02/I/2015 Verwaltungsstrukturreform 2019

AntragstellerInnen:

SPD-Unterbezirksvorstand Frankfurt (Oder), SPD-Ortsverein Frankfurt (Oder)-Süd, SPD-Ortsverein Frankfurt (Oder)-Nord

Der Landesparteitag möge beschließen:

Verwaltungsstrukturreform 2019

Der Landesparteitag der SPD fordert die Landesregierung auf, bei der Verwaltungsstrukturreform die Reihenfolge der Entscheidungen zu verändert:

  • Zuerst soll die Funktionalreform beschlossen werden. Es muss verbindlich festgelegt werden, welche Aufgaben vom Land, von den Landkreisen und kreisfreien Städten sowie von den kreisangehörigen Städten und Gemeinden zu erfüllen sind.
  • In diesem Zusammenhang muss definiert werden, welche Städte in Brandenburg die Funktion von Oberzentren haben sollen und welche Aufgaben sie als Oberzentren für die Region erfüllen sollen.
  • Danach muss verbindlich festgelegt werden, wie die Erfüllung dieser Aufgaben auf den jeweiligen Ebenen finanziert werden soll.
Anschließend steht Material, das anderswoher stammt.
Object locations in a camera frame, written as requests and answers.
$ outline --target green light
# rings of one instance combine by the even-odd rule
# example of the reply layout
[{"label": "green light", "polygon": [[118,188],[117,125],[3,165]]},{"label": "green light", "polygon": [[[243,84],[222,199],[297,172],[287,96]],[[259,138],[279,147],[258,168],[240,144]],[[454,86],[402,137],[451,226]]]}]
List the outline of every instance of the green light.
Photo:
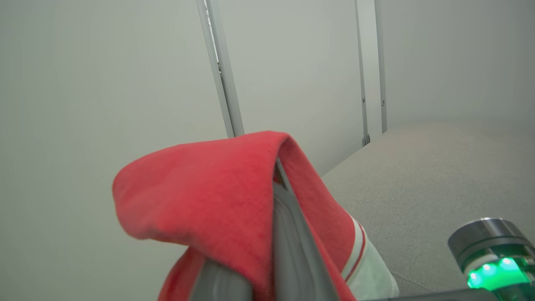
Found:
[{"label": "green light", "polygon": [[471,271],[467,284],[473,289],[484,288],[492,291],[513,284],[529,283],[529,281],[514,259],[503,258]]}]

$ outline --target white cloth section
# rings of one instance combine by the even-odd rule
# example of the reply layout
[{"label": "white cloth section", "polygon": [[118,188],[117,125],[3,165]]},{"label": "white cloth section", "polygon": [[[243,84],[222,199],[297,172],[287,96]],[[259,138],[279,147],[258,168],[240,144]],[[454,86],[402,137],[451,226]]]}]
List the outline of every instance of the white cloth section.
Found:
[{"label": "white cloth section", "polygon": [[[353,219],[355,225],[355,245],[349,257],[348,264],[350,264],[353,254],[356,253],[357,257],[360,254],[362,246],[362,232],[360,225]],[[368,239],[366,232],[364,231],[364,250],[362,257],[358,262],[357,267],[346,281],[347,286],[353,293],[353,296],[358,301],[373,300],[382,298],[392,298],[399,296],[399,288],[396,280],[390,273],[390,270],[386,267],[383,259]]]}]

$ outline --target red cloth
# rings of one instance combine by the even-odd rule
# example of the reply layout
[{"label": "red cloth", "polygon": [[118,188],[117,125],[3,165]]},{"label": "red cloth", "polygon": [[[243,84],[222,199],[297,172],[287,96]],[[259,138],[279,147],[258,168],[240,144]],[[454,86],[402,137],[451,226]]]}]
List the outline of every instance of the red cloth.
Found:
[{"label": "red cloth", "polygon": [[273,168],[279,156],[342,300],[340,276],[355,239],[349,214],[285,133],[177,145],[124,167],[113,182],[117,216],[138,239],[189,245],[159,301],[187,300],[205,257],[245,276],[254,298],[273,298]]}]

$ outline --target cylindrical device with green light
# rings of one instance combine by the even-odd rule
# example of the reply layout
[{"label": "cylindrical device with green light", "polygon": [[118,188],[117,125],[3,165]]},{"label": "cylindrical device with green light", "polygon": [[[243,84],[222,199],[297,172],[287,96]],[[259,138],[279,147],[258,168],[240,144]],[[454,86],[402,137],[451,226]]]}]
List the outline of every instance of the cylindrical device with green light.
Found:
[{"label": "cylindrical device with green light", "polygon": [[535,300],[535,248],[511,222],[484,218],[458,229],[448,246],[471,288],[502,300]]}]

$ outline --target white stripe
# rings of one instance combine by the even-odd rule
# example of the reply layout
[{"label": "white stripe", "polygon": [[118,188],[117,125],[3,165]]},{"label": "white stripe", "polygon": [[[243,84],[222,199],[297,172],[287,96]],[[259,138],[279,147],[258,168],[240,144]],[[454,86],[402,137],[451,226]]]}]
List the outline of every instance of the white stripe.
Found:
[{"label": "white stripe", "polygon": [[351,220],[353,221],[353,226],[355,227],[355,242],[353,243],[353,249],[351,250],[351,255],[349,255],[349,259],[347,260],[347,263],[342,270],[342,278],[344,280],[347,278],[347,276],[349,276],[349,273],[351,273],[351,269],[357,262],[357,259],[361,253],[361,247],[362,247],[361,227],[359,227],[357,221],[355,221],[355,219],[352,216],[351,216]]}]

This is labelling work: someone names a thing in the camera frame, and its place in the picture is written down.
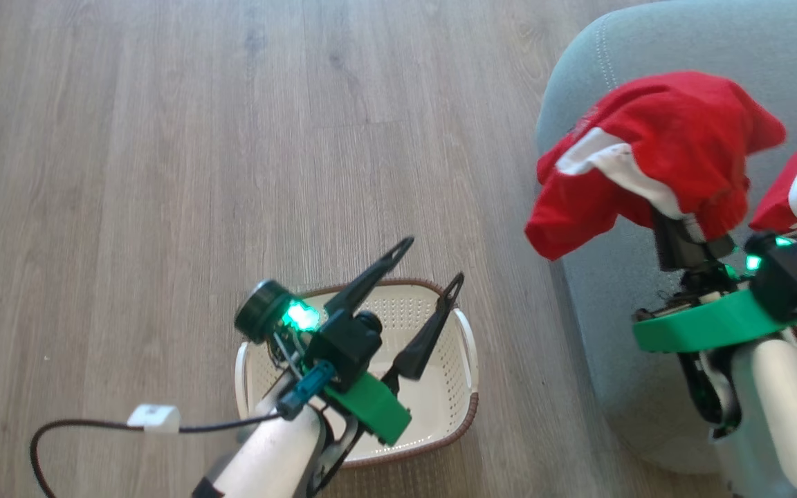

Die Finanzausstattung der Landkreise und kreisfreien Städte, der Oberzentren sowie der kreisangehörigen Städte und Gemeinden muss aufgabengerecht gesichert werden.
  • Erst danach soll über die Kreisgebietsreform und die Weiterentwicklung auf der gemeindlichen Ebene entschieden werden.
  • Die Entscheidungen auf der Kreis- und der Gemeindeebene müssen nach denselben Prinzipien erfolgen. Es darf nicht Freiwilligkeit auf der einen Ebene (Gemeinden) und Zwang auf der anderen Ebene (Kreise) geben. Wenn Größendefinitionen für die Kreisebene verbindlich gelten sollen, muss es auch für die Gemeindeebene verbindliche Mindestgrößen geben.